Отсеченная голова подскочила на подушке и спокойно улеглась: правый глаз залило кровью, а левый остановился ожидая: «спасите!». — Из раскрытого рта черная полоска, а губы вздрагивали на огонек — в руках Териза полыхала свечка. И оба от неожиданности отшатнулись, — туловище без головы, вдрыгнув, подбросилось, а ноги, сбивая одеяло, пустились бежать, и левая, переметнув правую, крепко ударила Бову в грудь.
С остервенением Бова подсунул руку под подушку и мокрую, как дыню, гадливо выпростал отсеченную голову.
На столе на серебряном блюде ваза: синие розы — «мать». Териз выдернул блюдо и Бова шлепнул голову и синим прикрыл сочившийся рот — «поцелуй!».
Подняв над головой блюдо, он вышел. Ему памятно, какими комнатами из комнаты отца к матери.
Он шел отплевывая — с блюда капало на него и на пол. Вслед шел Териз со свечой.
В дверях Ричард, крестом раскинув руки загораживая, Бова отшвырнул бы его ногой, но дверь раскрылась — и Бова узнал мать.
С какой ненавистью встретил он льющуюся синь ее прорубленных изнывших глаз.
Брандория уронила платок.
И как однажды с блюдом печеных яблок перед Друзианой, он стал на колени, держа перед собой блюдо — голову врага.

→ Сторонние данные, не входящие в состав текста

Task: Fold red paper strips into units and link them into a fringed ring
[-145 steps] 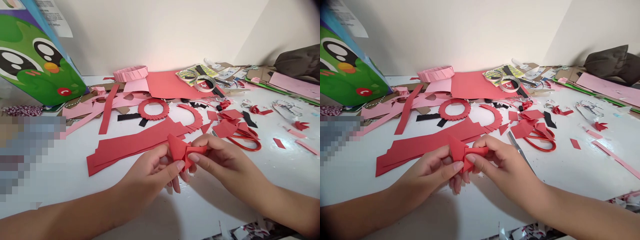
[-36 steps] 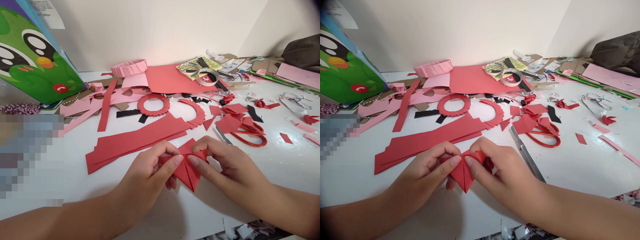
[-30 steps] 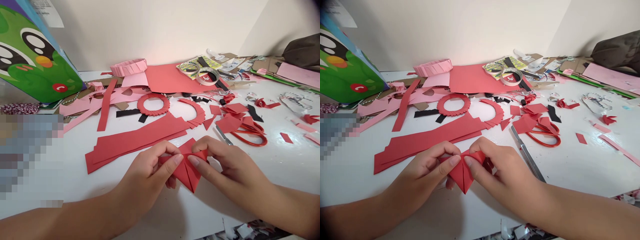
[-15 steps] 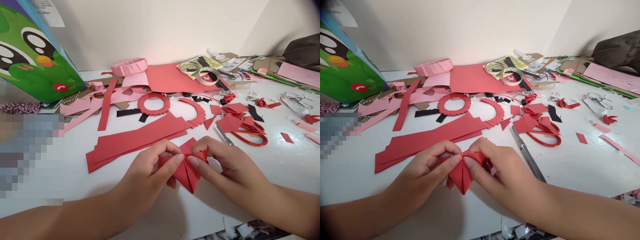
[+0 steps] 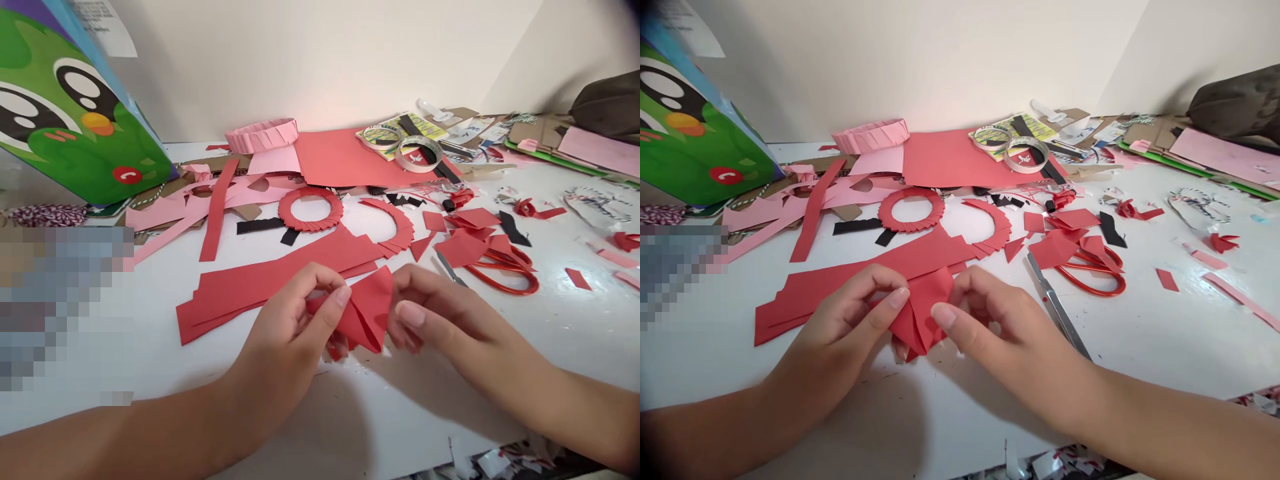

И мать, как Друзиана — она узнала сына под безобразящей краской — и поцеловала его.
И этот поцелуй был ему, как приторный крысиный яд. Он срыву поднялся и шваркнул к ногам матери кишащее ржавью блюдо.
И, как бесясь, все отплевывая, побежал через комнату матери комнатами на кухню и на кухне к лестнице — по каменной лестнице во двор.